§ **The task**: Working line by line, output the entries below exactly as they appear.

START Data for review

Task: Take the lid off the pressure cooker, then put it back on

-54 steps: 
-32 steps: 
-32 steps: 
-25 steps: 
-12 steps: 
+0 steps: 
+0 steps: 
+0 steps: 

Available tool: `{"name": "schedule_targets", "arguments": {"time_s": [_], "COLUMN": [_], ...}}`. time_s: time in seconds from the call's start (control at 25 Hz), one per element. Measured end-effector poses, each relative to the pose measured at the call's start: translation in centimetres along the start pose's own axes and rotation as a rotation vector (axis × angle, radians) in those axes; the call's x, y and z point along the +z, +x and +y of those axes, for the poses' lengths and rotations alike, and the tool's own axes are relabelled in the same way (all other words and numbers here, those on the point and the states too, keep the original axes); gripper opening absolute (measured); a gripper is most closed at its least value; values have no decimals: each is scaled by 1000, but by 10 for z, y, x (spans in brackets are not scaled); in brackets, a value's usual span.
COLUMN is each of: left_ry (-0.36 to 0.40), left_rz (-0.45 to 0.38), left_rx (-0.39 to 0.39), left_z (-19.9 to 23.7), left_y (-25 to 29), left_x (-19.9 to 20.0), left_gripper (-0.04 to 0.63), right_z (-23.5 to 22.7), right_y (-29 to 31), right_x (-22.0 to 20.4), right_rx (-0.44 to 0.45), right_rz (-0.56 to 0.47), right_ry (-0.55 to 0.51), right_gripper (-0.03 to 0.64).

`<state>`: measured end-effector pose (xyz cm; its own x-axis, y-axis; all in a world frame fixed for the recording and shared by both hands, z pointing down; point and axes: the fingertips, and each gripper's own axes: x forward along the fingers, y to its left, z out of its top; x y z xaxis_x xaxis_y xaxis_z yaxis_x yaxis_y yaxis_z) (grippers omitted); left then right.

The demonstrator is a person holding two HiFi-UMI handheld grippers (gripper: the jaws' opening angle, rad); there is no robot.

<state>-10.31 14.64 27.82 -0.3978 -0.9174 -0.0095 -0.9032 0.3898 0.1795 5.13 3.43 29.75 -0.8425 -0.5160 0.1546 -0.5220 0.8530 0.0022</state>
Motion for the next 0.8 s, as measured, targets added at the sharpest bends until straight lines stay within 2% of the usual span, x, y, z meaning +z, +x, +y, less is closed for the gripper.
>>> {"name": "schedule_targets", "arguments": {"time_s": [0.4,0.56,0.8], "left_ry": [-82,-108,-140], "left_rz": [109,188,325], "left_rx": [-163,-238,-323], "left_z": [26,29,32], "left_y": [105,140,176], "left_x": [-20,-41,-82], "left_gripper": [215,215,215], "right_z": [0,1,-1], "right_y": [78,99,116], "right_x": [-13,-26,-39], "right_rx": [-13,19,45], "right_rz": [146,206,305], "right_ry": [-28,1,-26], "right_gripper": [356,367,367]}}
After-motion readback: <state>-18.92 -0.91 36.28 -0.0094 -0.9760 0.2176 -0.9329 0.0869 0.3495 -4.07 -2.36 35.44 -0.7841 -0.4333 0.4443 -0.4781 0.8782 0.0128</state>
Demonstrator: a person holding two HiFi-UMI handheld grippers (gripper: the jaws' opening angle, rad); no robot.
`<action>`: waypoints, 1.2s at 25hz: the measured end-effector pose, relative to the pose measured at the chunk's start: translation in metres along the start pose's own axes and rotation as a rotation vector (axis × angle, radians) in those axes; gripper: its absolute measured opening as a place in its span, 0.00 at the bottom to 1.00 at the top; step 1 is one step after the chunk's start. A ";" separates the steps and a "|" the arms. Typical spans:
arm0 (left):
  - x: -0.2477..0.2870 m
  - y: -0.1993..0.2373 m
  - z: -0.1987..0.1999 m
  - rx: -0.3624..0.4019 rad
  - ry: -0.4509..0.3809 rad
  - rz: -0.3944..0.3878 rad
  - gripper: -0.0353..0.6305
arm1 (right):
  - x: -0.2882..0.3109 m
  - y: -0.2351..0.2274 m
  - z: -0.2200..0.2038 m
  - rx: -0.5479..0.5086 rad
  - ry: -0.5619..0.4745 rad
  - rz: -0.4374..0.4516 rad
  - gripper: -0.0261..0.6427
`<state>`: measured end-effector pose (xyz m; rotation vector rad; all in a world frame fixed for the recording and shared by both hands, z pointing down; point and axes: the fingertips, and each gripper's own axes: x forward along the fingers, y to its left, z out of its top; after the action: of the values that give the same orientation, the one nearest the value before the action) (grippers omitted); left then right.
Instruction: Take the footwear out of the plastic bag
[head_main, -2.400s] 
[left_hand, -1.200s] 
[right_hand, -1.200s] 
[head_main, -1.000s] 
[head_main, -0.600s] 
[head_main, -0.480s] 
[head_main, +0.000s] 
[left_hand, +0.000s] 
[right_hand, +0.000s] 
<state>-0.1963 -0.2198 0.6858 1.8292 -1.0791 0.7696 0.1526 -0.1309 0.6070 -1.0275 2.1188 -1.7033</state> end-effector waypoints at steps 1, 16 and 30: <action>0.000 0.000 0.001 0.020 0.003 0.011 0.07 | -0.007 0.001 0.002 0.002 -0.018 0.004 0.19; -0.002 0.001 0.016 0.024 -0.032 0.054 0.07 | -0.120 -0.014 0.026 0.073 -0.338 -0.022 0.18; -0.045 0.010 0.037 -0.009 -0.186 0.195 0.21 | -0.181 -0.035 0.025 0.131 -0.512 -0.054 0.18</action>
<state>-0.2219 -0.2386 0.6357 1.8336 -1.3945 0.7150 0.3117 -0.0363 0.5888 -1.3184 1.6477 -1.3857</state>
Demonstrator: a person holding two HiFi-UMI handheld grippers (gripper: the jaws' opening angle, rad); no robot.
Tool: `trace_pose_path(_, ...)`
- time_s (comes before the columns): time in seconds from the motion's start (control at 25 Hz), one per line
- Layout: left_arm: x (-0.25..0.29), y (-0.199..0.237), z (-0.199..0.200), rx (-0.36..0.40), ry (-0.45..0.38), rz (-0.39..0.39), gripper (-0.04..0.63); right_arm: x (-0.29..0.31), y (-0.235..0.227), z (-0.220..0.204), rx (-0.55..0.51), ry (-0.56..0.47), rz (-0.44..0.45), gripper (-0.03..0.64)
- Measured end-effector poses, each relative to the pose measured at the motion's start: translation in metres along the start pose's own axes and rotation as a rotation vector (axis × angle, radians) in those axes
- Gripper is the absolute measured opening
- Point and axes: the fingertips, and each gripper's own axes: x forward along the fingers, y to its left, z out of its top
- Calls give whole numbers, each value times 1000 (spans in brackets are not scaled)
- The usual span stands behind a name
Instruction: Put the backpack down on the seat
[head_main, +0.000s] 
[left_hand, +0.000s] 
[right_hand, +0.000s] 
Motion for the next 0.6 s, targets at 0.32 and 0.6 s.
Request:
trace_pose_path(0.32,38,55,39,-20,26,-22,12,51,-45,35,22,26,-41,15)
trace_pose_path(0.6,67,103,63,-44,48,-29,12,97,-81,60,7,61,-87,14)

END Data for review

§ **Solved problem**:
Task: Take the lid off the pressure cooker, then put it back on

-54 steps: 
-32 steps: 
-32 steps: 
-25 steps: 
-12 steps: 
+0 steps: 
+0 steps: 
+0 steps: 

Available tool: `{"name": "schedule_targets", "arguments": {"time_s": [_], "COLUMN": [_], ...}}`. time_s: time in seconds from the call's start (control at 25 Hz), one per element. Measured end-effector poses, each relative to the pose measured at the call's start: translation in centimetres along the start pose's own axes and rotation as a rotation vector (axis × angle, radians) in those axes; the call's x, y and z point along the +z, +x and +y of those axes, for the poses' lengths and rotations alike, and the tool's own axes are relabelled in the same way (all other words and numbers here, those on the point and the states too, keep the original axes); gripper opening absolute (measured); a gripper is most closed at its least value; values have no decimals: each is scaled by 1000, but by 10 for z, y, x (spans in brackets are not scaled); in brackets, a value's usual span.
COLUMN is each of: left_ry (-0.36 to 0.40), left_rz (-0.45 to 0.38), left_rx (-0.39 to 0.39), left_z (-19.9 to 23.7), left_y (-25 to 29), left_x (-19.9 to 20.0), left_gripper (-0.04 to 0.63), right_z (-23.5 to 22.7), right_y (-29 to 31), right_x (-22.0 to 20.4), right_rx (-0.44 to 0.45), right_rz (-0.56 to 0.47), right_ry (-0.55 to 0.51), right_gripper (-0.03 to 0.64).

`<state>`: measured end-effector pose (xyz cm; its own x-axis, y-axis; all in a world frame fixed for the recording and shared by both hands, z pointing down; point and axes: the fingertips, and each gripper's own axes: x forward along the fingers, y to its left, z out of its top; x y z xaxis_x xaxis_y xaxis_z yaxis_x yaxis_y yaxis_z) (grippers omitted); left then right.

The demonstrator is a person holding two HiFi-UMI handheld grippers (gripper: the jaws' opening angle, rad); there is no robot.

<state>-10.31 14.64 27.82 -0.3978 -0.9174 -0.0095 -0.9032 0.3898 0.1795 5.13 3.43 29.75 -0.8425 -0.5160 0.1546 -0.5220 0.8530 0.0022</state>
Motion for the next 0.8 s, as measured, targets added at the sharpest bends until straight lines stay within 2% of the usual span, x, y, z meaning +z, +x, +y, less is closed for the gripper.
>>> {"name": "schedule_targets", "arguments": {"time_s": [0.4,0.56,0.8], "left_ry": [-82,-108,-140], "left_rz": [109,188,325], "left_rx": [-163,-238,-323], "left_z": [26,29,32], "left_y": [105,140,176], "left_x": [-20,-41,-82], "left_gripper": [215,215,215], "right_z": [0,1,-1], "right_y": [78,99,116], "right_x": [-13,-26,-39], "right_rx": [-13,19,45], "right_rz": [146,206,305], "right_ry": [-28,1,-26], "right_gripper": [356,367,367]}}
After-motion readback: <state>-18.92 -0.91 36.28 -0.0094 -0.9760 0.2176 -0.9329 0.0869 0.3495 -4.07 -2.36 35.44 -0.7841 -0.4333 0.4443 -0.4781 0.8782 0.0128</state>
Demonstrator: a person holding two HiFi-UMI handheld grippers (gripper: the jaws' opening angle, rad); no robot.
`<action>`: waypoints, 1.2s at 25hz: the measured end-effector pose, relative to the pose measured at the chunk's start: translation in metres along the start pose's own axes and rotation as a rotation vector (axis × angle, radians) in those axes; gripper: its absolute measured opening as a place in its span, 0.00 at the bottom to 1.00 at the top; step 1 is one step after the chunk's start. A ";" separates the steps and a "|" the arms. Typical spans:
arm0 (left):
  - x: -0.2477..0.2870 m
  - y: -0.1993..0.2373 m
  - z: -0.1987..0.1999 m
  - rx: -0.3624..0.4019 rad
  - ry: -0.4509..0.3809 rad
  - rz: -0.3944..0.3878 rad
  - gripper: -0.0353..0.6305
arm1 (right):
  - x: -0.2882..0.3109 m
  - y: -0.2351..0.2274 m
  - z: -0.2200..0.2038 m
  - rx: -0.5479..0.5086 rad
  - ry: -0.5619..0.4745 rad
  - rz: -0.4374..0.4516 rad
  - gripper: -0.0261..0.6427
`<state>`: measured end-effector pose (xyz m; rotation vector rad; all in a world frame fixed for the recording and shared by both hands, z pointing down; point and axes: the fingertips, and each gripper's own axes: x forward along the fingers, y to its left, z out of its top; after the action: of the values that give the same orientation, the one nearest the value before the action) (grippers omitted); left then right.
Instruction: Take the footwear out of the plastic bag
[head_main, -2.400s] 
[left_hand, -1.200s] 
[right_hand, -1.200s] 
[head_main, -1.000s] 
[head_main, -0.600s] 
[head_main, -0.480s] 
[head_main, +0.000s] 
[left_hand, +0.000s] 
[right_hand, +0.000s] 
<state>-0.1963 -0.2198 0.6858 1.8292 -1.0791 0.7696 0.1526 -0.1309 0.6070 -1.0275 2.1188 -1.7033</state> end-effector waypoints at steps 1, 16 and 30: <action>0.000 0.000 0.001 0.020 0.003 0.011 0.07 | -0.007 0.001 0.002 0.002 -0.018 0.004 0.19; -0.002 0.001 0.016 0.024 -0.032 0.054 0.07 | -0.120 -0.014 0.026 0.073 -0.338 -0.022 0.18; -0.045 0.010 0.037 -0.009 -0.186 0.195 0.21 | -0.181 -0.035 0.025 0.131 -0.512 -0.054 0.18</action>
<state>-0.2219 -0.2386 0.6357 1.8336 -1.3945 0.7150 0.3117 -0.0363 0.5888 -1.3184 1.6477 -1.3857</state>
Demonstrator: a person holding two HiFi-UMI handheld grippers (gripper: the jaws' opening angle, rad); no robot.
Tool: `trace_pose_path(_, ...)`
- time_s (comes before the columns): time in seconds from the motion's start (control at 25 Hz), one per line
- Layout: left_arm: x (-0.25..0.29), y (-0.199..0.237), z (-0.199..0.200), rx (-0.36..0.40), ry (-0.45..0.38), rz (-0.39..0.39), gripper (-0.04..0.63); right_arm: x (-0.29..0.31), y (-0.235..0.227), z (-0.220..0.204), rx (-0.55..0.51), ry (-0.56..0.47), rz (-0.44..0.45), gripper (-0.03..0.64)
- Measured end-effector poses, each relative to the pose measured at the motion's start: translation in metres along the start pose's own axes and rotation as a rotation vector (axis × angle, radians) in those axes
- Gripper is the absolute measured opening
- Point and axes: the fingertips, and each gripper's own axes: x forward along the fingers, y to its left, z out of its top
- Calls give whole numbers, each value times 1000 (spans in brackets are not scaled)
- The usual span stands behind a name
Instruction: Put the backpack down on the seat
[head_main, +0.000s] 
[left_hand, +0.000s] 
[right_hand, +0.000s] 
Motion for the next 0.6 s, targets at 0.32 and 0.6 s.
Request:
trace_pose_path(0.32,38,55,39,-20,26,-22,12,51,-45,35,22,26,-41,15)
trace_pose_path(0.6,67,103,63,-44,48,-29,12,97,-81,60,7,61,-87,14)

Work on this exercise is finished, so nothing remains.